珍しく同級生から電話が来た。
要らなくなった本をくれるという。
彼は職業で半田付けをやっていたことを思い出した。
「ヘッドフォン端子の半田付けをやってもらえるか?」と聞いてみると二つ返事でOKした。
電話を切ろうとすると「実はガンらしい」と打ち明けた。
ははーん。それで身辺整理の一つとして本の処分か、と感じた。
本は現代政治のものが多く、それ以外にはヒモでしばられた漫画本も数束あった。
それらを玄関の隅に置き、早速ヘッドフォン端子の半田付けをしてもらった。
ニッパでケーブルを切るその手が両方ブルブルと震えている。
大丈夫か?と思う。
震えながらも細いケーブルをニッパで挟み器用に中の銅線を取り出す。
グリグリと銅線の先端を絞り込み端子の小さな穴に通そうとするがが通らない。
針に糸を通せないおばあちゃんのようだ。
私が工作をするときに使う度の強い老眼鏡を持ってくると、それに替えた。
何とか穴に銅線を通し、半田付けしようとすると「カタカタカタ」と半田ゴテの先端とヘッドフォン端子が当たり合い大きな音を立てた。
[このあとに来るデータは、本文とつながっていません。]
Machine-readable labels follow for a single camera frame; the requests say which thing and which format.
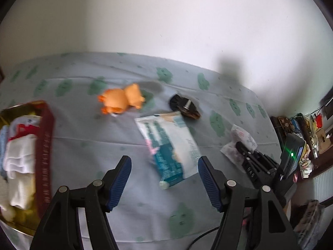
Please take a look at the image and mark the grey bedsheet with green print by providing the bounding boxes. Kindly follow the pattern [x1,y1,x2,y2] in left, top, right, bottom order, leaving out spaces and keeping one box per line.
[0,51,284,243]

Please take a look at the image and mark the orange plush toy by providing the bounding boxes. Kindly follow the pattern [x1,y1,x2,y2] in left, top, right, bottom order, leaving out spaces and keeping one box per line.
[97,83,145,116]

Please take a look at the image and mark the red and white cloth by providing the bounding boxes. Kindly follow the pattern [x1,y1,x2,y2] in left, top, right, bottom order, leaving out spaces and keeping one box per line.
[9,115,42,142]

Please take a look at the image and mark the black cable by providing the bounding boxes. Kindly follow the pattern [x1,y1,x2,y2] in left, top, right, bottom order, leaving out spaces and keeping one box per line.
[187,215,250,250]

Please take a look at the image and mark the black round hair accessory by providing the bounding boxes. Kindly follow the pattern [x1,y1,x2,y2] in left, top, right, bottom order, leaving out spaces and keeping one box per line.
[169,94,201,120]

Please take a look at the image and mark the white radiator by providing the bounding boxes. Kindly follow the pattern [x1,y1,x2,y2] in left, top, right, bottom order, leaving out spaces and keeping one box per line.
[313,168,333,206]

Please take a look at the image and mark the white pink tissue packet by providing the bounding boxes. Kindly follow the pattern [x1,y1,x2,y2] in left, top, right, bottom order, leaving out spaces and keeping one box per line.
[220,124,257,174]

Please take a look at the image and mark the cluttered wooden side table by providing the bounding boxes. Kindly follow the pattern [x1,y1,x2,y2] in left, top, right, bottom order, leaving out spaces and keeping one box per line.
[271,112,333,180]

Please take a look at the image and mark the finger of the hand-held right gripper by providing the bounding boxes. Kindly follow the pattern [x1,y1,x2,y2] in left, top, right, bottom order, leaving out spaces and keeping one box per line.
[243,159,272,188]
[235,141,280,173]

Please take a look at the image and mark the white socks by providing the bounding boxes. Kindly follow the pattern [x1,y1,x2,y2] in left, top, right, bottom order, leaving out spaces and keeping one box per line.
[4,134,37,174]

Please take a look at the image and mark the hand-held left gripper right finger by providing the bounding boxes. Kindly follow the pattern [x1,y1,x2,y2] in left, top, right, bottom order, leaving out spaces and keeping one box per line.
[198,156,299,250]

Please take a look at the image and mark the white teal wet wipes packet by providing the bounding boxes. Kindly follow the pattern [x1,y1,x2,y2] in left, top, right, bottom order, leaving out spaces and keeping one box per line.
[134,111,202,190]

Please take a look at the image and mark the white round soft bundle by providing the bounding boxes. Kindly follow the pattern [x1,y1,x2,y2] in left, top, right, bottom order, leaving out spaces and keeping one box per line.
[1,206,16,220]

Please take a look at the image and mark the striped woven basket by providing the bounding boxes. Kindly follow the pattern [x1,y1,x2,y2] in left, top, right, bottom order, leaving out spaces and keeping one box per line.
[293,199,326,240]

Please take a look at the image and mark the red box with gold interior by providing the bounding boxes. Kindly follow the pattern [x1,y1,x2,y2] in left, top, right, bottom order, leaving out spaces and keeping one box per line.
[0,100,55,237]

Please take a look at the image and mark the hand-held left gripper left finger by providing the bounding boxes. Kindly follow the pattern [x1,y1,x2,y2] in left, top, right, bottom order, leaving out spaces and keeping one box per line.
[30,155,132,250]

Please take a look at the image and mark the light blue cloth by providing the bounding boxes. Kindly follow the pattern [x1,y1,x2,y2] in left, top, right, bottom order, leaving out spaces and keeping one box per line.
[0,125,9,178]
自分で同じ作業をしたときに「こんな細かな作業はできない」と感じたのだが彼はそれ以下のものだった。
「一度身についたスキルは一生続くよ」と電話では言っていたが自分の事ではなかったらしい。
「OK あきらめた」と私が言って作業は中断した。
その後は彼の話に付き合った。
だが彼の半田付けの真似をしてペンでテーブルを叩き「カタカタカタ」と音を立ててやると「あはははは」と大笑いをしていた。
ガンは確かなのだが医師が言うには「ガンの進行が遅いので10年は大丈夫でしょう」と80歳まで太鼓判を押してもらったという。
「おめでとうございます」とお辞儀をする私。
「手術が終わって退院したらまた来るね」と言って帰っていった。
午後4時から風呂に入り、その後夫婦で1.8リットルのウイスキーを3.5日で1本の割合で飲むという。
午後4時は、とうに過ぎていたから彼の居心地がよかったことを実感した。